◆ Activity ◆
Find "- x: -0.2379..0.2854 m" and "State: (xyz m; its" in the records below. Copy the lines holding them and every line between, exactly, and no others.
Information START
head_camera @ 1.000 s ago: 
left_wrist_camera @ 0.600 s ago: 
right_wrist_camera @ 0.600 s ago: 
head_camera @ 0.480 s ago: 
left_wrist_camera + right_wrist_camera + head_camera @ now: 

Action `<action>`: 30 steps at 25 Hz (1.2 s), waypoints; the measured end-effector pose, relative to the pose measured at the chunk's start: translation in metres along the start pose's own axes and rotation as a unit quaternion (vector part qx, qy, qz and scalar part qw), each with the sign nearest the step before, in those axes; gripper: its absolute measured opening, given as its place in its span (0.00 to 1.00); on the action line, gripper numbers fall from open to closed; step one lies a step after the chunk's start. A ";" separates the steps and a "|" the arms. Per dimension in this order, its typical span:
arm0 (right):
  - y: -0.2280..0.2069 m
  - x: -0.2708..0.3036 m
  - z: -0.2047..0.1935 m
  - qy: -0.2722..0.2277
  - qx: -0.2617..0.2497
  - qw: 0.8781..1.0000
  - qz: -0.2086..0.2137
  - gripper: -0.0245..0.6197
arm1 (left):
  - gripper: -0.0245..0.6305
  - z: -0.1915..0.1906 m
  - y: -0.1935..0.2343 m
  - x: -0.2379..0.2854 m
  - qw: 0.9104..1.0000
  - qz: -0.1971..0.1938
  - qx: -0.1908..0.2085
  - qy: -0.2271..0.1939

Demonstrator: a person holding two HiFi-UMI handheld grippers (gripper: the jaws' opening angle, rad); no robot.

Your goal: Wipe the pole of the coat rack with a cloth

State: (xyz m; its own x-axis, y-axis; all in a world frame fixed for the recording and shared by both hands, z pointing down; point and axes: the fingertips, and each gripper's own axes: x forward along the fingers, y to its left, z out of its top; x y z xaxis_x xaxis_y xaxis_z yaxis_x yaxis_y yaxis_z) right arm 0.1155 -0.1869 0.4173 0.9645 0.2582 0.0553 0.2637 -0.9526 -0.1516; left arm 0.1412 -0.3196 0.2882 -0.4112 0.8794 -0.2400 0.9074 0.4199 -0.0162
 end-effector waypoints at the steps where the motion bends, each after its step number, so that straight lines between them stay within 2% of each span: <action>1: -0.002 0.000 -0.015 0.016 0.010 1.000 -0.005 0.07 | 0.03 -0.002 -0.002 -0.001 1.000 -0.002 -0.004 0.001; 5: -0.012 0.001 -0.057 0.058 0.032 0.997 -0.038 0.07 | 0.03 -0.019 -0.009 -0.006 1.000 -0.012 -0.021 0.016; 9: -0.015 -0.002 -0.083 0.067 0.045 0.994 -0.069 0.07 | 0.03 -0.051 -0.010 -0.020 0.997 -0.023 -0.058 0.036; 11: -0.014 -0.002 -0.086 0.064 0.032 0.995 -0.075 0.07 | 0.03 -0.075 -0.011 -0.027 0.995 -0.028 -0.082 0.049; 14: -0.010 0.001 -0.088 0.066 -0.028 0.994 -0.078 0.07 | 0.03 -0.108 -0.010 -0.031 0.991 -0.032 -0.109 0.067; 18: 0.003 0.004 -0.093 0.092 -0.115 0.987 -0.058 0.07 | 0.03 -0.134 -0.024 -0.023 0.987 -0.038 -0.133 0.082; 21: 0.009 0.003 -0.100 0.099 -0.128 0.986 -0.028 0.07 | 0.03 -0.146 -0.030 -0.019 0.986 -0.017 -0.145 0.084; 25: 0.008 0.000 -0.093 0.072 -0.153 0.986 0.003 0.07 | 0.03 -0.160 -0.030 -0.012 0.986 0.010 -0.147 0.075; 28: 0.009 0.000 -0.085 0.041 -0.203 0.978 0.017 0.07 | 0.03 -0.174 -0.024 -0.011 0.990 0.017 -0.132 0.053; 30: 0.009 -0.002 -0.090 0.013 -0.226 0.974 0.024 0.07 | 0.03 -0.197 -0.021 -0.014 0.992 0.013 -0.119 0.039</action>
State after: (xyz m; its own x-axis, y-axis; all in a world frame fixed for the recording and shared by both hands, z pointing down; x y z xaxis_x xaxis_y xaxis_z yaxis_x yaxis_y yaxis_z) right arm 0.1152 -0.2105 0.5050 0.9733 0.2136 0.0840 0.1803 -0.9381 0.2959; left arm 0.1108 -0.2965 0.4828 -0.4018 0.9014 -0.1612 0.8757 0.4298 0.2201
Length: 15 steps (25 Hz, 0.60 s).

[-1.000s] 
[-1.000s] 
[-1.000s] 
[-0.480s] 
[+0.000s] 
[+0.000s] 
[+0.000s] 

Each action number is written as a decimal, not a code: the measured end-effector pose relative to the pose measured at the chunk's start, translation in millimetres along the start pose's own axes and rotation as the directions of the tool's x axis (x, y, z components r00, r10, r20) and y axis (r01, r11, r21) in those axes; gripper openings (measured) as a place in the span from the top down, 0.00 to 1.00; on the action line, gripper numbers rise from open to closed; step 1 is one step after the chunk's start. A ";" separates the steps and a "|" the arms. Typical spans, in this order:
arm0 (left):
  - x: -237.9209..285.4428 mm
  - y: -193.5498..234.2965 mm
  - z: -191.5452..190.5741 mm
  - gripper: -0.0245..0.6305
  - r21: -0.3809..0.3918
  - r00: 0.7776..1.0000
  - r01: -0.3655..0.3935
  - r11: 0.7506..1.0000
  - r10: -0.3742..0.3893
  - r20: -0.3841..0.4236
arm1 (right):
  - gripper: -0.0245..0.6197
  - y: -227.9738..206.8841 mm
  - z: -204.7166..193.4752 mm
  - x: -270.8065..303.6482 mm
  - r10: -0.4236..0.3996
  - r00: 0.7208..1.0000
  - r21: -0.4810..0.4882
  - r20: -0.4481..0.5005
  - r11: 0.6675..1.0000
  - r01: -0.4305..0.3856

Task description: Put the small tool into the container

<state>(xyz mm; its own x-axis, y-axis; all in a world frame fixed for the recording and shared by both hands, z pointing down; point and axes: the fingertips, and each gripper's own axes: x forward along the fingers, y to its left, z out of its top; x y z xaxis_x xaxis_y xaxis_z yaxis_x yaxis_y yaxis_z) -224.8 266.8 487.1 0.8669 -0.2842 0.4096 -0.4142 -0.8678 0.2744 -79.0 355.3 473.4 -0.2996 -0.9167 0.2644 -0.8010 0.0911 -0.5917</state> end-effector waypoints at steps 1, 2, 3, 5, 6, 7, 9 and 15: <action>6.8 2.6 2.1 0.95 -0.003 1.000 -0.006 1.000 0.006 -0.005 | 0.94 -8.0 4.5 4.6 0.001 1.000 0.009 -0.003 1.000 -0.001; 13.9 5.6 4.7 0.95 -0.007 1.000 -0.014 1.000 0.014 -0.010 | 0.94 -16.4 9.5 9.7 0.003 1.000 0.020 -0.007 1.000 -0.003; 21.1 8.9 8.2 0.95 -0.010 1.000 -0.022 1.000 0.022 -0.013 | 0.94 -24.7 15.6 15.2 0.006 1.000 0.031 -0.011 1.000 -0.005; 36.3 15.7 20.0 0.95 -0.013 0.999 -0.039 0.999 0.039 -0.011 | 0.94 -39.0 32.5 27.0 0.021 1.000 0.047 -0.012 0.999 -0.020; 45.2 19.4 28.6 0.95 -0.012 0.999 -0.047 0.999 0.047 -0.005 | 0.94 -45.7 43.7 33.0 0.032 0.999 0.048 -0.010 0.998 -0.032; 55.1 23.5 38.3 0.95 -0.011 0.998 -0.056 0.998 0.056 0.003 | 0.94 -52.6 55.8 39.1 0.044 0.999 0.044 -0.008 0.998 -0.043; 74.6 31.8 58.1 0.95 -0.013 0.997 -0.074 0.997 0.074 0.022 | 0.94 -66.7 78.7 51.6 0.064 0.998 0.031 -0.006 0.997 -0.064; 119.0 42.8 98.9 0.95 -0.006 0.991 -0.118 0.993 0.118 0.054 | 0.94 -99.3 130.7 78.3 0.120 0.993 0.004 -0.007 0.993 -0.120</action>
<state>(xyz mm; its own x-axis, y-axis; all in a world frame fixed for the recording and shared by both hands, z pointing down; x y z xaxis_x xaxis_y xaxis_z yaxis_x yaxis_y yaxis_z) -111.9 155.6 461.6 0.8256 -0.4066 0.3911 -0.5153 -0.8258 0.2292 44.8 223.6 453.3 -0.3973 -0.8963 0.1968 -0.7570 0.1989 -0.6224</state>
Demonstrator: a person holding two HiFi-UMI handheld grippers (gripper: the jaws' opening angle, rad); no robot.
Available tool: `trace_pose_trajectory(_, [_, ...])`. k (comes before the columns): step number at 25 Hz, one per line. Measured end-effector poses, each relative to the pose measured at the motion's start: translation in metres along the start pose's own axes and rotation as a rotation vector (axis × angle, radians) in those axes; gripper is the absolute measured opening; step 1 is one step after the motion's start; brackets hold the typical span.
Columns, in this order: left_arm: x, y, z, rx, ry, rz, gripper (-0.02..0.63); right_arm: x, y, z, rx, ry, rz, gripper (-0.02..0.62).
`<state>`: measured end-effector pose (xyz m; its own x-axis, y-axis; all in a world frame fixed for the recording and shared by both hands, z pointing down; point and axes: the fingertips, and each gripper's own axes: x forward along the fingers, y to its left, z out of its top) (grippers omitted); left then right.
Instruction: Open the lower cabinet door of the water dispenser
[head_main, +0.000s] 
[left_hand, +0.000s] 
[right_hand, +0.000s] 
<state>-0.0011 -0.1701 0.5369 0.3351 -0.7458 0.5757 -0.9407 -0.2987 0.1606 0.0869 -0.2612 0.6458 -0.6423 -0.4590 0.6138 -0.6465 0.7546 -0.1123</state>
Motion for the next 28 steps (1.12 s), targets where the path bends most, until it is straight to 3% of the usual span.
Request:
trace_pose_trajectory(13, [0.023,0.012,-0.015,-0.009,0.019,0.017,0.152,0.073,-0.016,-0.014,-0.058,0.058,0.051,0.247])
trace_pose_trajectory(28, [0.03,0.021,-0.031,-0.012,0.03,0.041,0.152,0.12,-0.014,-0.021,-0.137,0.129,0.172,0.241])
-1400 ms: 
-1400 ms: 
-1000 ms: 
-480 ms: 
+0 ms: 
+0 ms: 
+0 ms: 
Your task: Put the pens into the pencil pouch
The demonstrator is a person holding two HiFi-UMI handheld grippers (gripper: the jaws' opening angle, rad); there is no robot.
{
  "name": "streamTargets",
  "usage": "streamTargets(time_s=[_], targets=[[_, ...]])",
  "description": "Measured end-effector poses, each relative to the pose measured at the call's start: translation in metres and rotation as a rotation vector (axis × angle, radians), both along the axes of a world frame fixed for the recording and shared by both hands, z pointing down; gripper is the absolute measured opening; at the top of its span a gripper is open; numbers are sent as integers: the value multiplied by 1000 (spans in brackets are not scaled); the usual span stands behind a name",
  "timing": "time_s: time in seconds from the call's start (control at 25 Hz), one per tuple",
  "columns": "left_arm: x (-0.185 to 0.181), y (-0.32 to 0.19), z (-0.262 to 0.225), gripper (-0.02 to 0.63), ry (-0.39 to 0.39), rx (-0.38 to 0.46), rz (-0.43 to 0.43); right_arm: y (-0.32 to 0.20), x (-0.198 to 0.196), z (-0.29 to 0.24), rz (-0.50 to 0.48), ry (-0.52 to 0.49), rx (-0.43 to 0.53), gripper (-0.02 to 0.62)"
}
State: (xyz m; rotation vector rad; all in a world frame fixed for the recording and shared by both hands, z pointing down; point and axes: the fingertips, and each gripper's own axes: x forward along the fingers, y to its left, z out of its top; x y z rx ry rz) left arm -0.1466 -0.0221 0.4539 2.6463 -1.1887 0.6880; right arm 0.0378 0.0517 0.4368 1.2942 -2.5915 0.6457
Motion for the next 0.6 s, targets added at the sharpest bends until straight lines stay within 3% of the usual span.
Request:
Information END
◆ Task result ◆
  - x: -0.2379..0.2854 m
  - qw: 0.9104..1.0000
  - qz: -0.1971..0.1938
  - qx: -0.1908..0.2085
  - qy: -0.2271..0.1939

Demonstrator: a person holding two HiFi-UMI handheld grippers (gripper: the jaws' opening angle, rad); no robot.

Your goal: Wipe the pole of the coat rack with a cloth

State: (xyz m; its own x-axis, y-axis; all in a world frame fixed for the recording and shared by both hands, z pointing down; point and axes: the fingertips, and each gripper's own axes: x forward along the fingers, y to its left, z out of its top; x y z xaxis_x xaxis_y xaxis_z yaxis_x yaxis_y yaxis_z) right arm 0.1155 -0.1869 0.4173 0.9645 0.2582 0.0553 0.2637 -0.9526 -0.1516; left arm 0.1412 -0.3196 0.2882 -0.4112 0.8794 -0.2400 0.9074 0.4199 -0.0162

That was the complete answer.